- **What the task asks**
From the records, report how many lines hold the word "step", with the number as the sole reply.
**** Data shown
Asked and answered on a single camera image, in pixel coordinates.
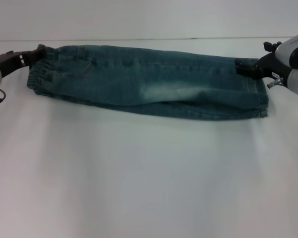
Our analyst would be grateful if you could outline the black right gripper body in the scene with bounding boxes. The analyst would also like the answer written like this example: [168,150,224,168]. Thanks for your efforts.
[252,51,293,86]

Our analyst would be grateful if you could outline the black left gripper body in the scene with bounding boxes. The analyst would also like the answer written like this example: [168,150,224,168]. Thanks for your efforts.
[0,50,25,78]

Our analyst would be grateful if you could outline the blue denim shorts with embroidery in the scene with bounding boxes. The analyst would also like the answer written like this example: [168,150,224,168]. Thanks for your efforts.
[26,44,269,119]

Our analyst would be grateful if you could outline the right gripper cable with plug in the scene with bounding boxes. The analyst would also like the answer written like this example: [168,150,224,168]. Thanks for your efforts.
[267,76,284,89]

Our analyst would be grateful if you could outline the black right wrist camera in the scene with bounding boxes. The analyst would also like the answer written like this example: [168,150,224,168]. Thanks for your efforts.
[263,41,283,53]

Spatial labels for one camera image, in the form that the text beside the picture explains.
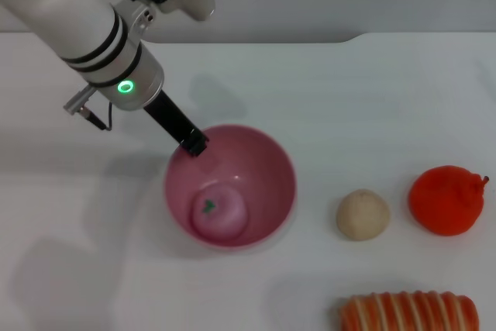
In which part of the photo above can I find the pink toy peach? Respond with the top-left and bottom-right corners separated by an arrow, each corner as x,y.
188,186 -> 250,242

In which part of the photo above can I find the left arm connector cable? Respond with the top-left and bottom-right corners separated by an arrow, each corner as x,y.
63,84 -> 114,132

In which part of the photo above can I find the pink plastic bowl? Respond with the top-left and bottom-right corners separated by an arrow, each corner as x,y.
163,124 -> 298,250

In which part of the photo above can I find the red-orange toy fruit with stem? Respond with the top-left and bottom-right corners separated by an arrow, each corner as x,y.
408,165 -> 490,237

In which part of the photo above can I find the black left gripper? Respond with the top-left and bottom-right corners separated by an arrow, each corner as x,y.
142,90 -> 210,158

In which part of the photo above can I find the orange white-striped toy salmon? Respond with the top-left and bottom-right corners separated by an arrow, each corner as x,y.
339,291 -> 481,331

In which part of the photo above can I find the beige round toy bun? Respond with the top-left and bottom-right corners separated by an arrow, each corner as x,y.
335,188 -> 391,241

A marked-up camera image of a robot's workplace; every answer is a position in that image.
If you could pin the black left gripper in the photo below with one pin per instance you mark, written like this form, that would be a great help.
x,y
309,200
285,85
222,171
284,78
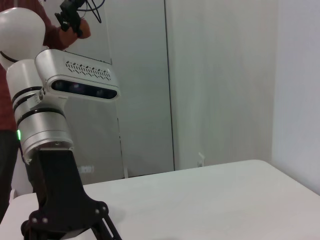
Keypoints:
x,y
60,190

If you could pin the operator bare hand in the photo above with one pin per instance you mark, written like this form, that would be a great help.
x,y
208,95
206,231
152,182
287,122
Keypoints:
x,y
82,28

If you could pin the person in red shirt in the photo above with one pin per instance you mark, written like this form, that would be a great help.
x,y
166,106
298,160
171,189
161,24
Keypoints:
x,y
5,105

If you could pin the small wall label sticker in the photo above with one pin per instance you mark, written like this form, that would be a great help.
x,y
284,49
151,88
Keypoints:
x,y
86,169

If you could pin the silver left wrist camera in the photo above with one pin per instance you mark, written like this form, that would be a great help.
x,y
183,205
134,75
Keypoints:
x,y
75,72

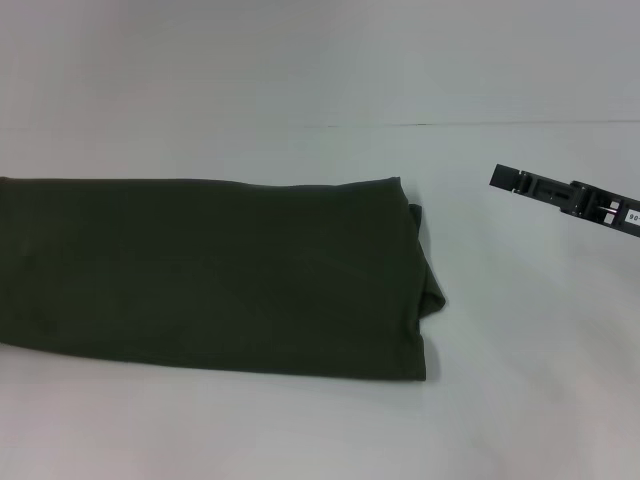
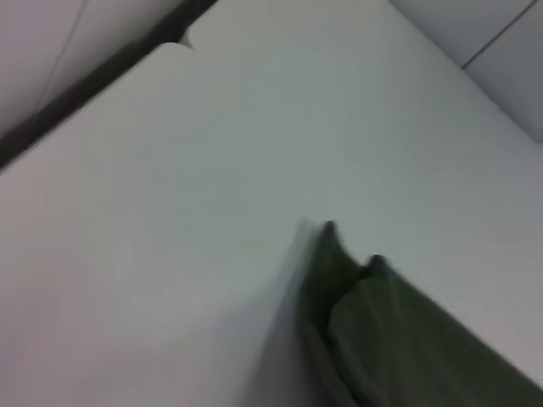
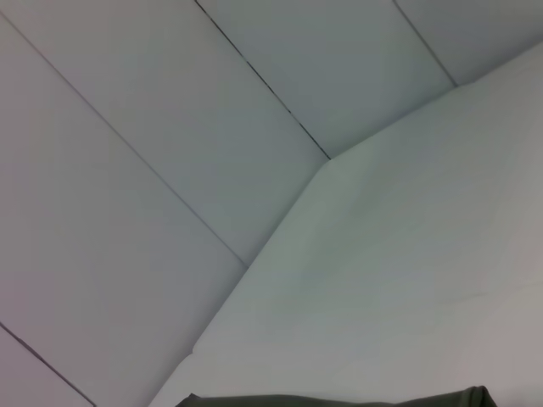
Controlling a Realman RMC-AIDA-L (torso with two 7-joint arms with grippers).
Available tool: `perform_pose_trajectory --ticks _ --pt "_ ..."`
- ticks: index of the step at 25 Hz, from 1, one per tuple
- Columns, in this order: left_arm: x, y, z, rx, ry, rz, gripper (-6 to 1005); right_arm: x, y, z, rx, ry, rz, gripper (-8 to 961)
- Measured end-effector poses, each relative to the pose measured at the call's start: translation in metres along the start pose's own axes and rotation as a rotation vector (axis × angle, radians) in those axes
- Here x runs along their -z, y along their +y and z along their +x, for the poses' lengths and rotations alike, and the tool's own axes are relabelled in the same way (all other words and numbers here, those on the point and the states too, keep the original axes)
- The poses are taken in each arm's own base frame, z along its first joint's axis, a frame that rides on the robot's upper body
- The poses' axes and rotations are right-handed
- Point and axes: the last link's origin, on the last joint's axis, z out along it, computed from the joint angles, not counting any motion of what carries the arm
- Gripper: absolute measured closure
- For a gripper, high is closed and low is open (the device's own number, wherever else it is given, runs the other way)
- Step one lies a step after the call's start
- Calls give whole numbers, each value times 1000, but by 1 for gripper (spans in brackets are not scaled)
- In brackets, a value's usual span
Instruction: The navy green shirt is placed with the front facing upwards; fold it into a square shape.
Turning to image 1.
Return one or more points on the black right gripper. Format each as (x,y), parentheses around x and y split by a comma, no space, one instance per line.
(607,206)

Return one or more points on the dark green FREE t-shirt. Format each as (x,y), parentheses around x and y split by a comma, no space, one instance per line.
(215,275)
********
- **Reply**
2